Set Free from the Bondage of Addiction
Last Updated on January 23, 2023
Al Lesem’s upbringing in Houston, Texas was difficult. His mother passed away when he was just six years old and his father remarried several times after that. Although his father cared for him and had a great job as a psychiatrist, Al had no structure or guidance as a child.
“My childhood was very stressful,” he says. “I was raised by nannies. I didn’t really have anybody that would ask me if I did my homework. I was given the freedom to go to bed whenever, ride my bike as far as I wanted … there wasn’t that much parenting done on my father’s end. It wasn’t ideal.”
After his mother passed away, Al was put on various antidepressants and was exposed to different sleep medications like Ambien. At one point in time, he remembers breaking his wrist and being prescribed hydrocodone. He loved how it made him feel, but he didn’t know what it was or how to get more of it.
“That feeling was kind of stained in my brain,” he says. “I knew that prescription drugs were out there and that they made me feel really good, but I wasn’t sure which ones they were.”
Al’s first recreational experience with drugs was in early adolescence. At the time, he was hanging out with a group of friends who were really into punk rock music. They would smoke a cigarette or two occasionally, but none of them had tried any illegal drugs. They quickly became curious about marijuana and Al tried it for the first time with his friends when he was 12.
“I hated it,” he says. “It gave me an anxiety attack. But my friends loved it. That was what they wanted to do, and I really liked hanging out with them. I wanted to be a part of it.”
Al would smoke pot with his friends a few times a month and eventually, the anxiety attacks stopped. He started enjoying it and was smoking weed every day by the time he was 14.
The Turning Point of Addiction
Everything changed after Al discovered opiates at the age of 18. He was a senior in high school when he started buying hydrocodone from a dealer. He was quickly consumed by the way they made him feel and it wasn’t long before he was buying them on a regular basis.
“I barely graduated high school because my whole day and life revolved around those pills, he says. “It was all I thought about.”

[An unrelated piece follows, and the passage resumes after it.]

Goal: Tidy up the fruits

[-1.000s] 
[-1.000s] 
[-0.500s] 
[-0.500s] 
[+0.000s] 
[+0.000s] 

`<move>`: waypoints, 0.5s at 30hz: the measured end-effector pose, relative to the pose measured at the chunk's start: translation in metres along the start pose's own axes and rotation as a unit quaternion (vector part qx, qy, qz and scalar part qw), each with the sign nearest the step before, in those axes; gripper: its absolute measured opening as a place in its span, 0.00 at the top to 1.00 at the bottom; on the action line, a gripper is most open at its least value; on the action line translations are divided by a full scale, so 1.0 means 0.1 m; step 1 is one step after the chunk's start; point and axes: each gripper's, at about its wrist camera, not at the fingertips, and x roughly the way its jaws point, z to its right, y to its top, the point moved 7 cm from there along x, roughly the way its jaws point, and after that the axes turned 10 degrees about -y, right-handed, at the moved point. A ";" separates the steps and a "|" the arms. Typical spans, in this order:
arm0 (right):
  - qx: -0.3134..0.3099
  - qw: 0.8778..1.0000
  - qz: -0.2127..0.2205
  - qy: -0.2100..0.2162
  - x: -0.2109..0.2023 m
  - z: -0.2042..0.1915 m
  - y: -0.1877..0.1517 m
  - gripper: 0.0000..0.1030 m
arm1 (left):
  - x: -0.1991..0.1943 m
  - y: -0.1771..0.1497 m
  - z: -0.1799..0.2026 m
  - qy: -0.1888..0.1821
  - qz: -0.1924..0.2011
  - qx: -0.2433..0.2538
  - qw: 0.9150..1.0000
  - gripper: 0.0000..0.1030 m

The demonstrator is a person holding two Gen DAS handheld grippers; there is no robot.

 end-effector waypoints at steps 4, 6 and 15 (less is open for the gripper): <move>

Al abruptly stopped caring about school and doing other things he enjoyed because everything in his life revolved around trying to find more money to buy pills. And things only got worse after graduation.
By the time he was done with high school, Al was taking nearly 30 hydrocodone pills a day. Not only was it an extremely expensive habit, but his frequent interaction with dealers and other drug abusers led him to start buying drugs from more dangerous sources in Houston’s Fifth Ward, an area of the city known for its high crime rate and gang activity.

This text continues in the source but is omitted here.